While at Briggs, his son was born, and Teske continued refining his leadership style to one that mirrored his family life.  Teske believed that “servant leadership starts with parenting.  It starts with your family.  Leading your family.”  As his kids grew and entered the world of after school sporting events to learn the fine art of competition, Teske wanted “to be that dad who was there for his family” and make it to those after school baseball games and swim meets to watch their failures and successes unfold. 

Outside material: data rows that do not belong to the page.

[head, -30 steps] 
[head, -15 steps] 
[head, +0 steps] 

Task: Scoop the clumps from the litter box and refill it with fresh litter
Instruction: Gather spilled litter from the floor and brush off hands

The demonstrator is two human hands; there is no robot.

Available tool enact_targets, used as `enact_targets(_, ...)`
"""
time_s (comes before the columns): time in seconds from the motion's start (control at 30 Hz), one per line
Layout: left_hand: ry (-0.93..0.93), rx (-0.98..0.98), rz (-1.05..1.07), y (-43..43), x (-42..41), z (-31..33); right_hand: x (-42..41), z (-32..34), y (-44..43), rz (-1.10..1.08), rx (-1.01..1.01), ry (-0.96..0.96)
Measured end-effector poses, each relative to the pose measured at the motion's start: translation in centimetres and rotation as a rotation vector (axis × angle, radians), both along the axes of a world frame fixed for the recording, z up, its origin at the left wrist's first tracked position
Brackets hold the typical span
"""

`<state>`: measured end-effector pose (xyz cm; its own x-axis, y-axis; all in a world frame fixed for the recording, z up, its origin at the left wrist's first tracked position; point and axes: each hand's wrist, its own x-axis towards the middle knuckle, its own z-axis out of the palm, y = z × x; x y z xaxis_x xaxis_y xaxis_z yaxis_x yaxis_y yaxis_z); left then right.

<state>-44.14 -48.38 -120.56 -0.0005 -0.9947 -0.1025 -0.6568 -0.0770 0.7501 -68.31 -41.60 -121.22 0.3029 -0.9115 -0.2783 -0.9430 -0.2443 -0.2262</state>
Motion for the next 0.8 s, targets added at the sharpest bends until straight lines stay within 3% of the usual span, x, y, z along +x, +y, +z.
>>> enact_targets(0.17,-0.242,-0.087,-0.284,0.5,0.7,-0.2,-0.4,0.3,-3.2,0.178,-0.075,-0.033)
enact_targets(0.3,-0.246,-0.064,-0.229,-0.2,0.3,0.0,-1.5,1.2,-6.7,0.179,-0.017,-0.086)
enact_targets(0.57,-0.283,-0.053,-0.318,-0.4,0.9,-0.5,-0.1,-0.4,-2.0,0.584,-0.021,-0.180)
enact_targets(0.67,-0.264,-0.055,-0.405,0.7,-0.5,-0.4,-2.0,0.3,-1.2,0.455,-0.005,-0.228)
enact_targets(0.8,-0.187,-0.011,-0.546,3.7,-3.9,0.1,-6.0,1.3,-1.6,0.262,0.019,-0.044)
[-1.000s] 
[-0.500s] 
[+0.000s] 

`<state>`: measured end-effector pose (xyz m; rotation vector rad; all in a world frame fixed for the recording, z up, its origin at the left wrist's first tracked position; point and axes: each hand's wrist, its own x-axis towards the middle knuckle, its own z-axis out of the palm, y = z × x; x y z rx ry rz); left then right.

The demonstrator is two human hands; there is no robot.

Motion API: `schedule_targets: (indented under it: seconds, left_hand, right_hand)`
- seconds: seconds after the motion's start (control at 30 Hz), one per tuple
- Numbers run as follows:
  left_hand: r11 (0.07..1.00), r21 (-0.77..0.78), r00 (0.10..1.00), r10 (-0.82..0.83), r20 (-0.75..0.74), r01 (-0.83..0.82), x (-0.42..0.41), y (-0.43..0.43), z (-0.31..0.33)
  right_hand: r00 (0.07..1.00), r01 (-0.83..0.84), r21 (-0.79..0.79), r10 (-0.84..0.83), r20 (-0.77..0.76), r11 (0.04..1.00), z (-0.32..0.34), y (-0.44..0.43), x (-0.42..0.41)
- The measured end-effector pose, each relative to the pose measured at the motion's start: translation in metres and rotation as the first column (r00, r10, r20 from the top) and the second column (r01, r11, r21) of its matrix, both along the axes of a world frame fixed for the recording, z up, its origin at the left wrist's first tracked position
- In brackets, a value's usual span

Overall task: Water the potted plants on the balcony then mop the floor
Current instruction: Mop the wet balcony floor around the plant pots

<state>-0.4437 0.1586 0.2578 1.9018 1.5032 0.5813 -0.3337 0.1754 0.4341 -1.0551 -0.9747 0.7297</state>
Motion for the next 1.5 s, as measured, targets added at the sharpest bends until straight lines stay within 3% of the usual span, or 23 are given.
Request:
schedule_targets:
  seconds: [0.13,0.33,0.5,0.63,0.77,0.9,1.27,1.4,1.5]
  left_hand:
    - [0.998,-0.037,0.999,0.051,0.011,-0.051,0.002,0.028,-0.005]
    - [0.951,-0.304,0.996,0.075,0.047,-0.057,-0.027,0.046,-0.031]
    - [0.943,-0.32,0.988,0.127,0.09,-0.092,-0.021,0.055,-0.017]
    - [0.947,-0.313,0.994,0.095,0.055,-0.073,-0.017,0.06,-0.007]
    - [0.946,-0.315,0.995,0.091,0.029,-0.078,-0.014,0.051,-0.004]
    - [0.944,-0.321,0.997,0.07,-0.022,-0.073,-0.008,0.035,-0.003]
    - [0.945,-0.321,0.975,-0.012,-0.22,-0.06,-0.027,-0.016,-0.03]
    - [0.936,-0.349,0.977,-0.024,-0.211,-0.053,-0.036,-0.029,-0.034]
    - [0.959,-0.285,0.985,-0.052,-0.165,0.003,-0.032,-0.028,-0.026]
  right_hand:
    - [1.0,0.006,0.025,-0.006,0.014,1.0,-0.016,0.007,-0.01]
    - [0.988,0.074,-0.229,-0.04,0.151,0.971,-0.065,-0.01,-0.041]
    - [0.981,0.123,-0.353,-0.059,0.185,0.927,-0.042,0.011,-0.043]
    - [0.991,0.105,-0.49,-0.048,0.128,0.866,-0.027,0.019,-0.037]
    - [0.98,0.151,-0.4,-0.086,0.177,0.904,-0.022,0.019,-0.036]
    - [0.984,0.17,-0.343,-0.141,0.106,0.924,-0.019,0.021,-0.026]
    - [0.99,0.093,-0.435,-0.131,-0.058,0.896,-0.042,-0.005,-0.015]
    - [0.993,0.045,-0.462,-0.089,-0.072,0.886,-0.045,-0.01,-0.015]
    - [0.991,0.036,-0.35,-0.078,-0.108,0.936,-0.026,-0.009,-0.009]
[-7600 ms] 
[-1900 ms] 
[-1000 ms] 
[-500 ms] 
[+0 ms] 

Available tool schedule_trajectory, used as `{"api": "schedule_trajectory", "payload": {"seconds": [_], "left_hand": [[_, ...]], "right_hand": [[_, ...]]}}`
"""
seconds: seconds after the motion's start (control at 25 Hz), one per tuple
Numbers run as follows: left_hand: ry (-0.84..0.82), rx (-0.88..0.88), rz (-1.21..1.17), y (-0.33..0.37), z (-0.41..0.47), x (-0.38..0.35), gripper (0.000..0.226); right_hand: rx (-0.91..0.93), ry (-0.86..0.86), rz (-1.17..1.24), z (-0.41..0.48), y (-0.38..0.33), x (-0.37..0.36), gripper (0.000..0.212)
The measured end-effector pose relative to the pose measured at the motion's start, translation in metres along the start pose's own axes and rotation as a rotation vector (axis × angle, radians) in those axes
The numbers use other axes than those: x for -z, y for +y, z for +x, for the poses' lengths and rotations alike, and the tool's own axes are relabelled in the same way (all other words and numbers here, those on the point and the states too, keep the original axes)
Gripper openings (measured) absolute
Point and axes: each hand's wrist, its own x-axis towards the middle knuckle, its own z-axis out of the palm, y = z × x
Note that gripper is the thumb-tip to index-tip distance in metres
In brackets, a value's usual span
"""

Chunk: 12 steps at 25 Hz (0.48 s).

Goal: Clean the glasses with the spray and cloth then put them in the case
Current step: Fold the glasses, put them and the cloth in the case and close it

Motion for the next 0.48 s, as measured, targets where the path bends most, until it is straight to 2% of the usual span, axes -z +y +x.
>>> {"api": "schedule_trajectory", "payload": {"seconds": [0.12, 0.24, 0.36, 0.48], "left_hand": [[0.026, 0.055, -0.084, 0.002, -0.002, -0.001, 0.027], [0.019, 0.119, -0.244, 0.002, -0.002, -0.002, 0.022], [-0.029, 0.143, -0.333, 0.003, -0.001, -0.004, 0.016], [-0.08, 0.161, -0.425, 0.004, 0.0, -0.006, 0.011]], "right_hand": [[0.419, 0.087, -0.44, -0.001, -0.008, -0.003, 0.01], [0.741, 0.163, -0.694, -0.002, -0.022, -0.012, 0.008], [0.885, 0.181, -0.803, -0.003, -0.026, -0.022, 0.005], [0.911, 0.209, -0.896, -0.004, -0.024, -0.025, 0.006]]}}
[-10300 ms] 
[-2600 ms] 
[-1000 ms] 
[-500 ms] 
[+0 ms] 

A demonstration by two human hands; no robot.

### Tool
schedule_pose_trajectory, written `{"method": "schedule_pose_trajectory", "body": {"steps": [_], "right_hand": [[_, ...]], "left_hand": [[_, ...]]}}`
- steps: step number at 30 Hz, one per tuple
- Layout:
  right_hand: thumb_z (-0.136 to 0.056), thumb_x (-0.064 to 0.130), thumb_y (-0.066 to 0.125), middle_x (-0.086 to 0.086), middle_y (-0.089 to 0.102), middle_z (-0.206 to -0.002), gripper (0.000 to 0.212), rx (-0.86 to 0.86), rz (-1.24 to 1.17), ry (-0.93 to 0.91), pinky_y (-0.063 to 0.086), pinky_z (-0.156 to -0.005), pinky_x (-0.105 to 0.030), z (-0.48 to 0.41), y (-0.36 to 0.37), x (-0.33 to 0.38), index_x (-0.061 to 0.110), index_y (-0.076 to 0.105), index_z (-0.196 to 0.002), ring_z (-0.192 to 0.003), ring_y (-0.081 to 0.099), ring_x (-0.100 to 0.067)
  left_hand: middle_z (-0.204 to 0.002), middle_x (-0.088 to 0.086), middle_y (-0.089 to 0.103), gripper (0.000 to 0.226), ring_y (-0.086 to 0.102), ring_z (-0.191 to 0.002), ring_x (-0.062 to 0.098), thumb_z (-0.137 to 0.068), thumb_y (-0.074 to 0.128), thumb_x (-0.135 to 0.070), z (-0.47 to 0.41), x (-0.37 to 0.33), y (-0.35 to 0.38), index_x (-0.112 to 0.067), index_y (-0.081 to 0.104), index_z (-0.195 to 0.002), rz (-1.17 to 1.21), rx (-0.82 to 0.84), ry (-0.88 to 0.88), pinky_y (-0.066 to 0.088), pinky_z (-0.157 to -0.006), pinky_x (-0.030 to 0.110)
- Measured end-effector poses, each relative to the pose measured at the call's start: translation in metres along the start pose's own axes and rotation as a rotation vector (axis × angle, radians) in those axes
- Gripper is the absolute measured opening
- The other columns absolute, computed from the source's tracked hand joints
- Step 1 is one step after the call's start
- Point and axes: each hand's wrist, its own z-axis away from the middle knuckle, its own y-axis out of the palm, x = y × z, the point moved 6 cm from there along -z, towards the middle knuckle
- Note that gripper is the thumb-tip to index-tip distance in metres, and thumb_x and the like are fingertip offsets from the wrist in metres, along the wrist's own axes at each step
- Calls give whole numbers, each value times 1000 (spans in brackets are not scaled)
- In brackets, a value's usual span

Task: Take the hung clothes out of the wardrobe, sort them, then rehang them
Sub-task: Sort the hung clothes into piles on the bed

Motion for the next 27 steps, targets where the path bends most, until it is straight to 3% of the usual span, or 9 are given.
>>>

He built on his family-first leadership style when he was promoted to President of the Products Group at Briggs. Starting out in that role he asked himself “What does a President do?” and realized he didn’t want to “go out and tell everybody what to do , because I have no idea what they should do”.  He choose the non-command and control method (the stick instead of the carrot?) path of focusing on trying to be “helpful”.  Being helpful to him meant getting “out of my office” and “sitting in meetings” where he “didn’t say much and listened a lot” and “then started offering suggestions”.  “And all of a sudden the people went; ok this is sort of interesting”.  And even though Teske’s tells us that his suggestions apparently didn’t have anything to do with the turnaround, he takes credit with the team by proclaiming, “we turned the business around”. 

Teske doesn’t tell us what that turnaround entailed, but the team-led results apparently played a role in getting the President of the Products Group promoted to Corporate “Chief Operating Officer and all this other stuff”.  It was there he “learned a lot along the way as a servant leader”.  He also does not tell us what sort of rewards the rest of the team received for their part in the turnaround, but maybe it is safe to assume they got to keep their jobs on the team, or at least most of them did if they survived any future downsizing or streamlining that might play out, or perhaps it is better not to jump to those sorts of conclusions.  The servant leader he was then was profoundly promoted to the CEO of Briggs where he was “ultimately now being in charge, being the CEO of a 2-billion-dollar company – and understanding at the time that there is 7000 people that now relied on me!”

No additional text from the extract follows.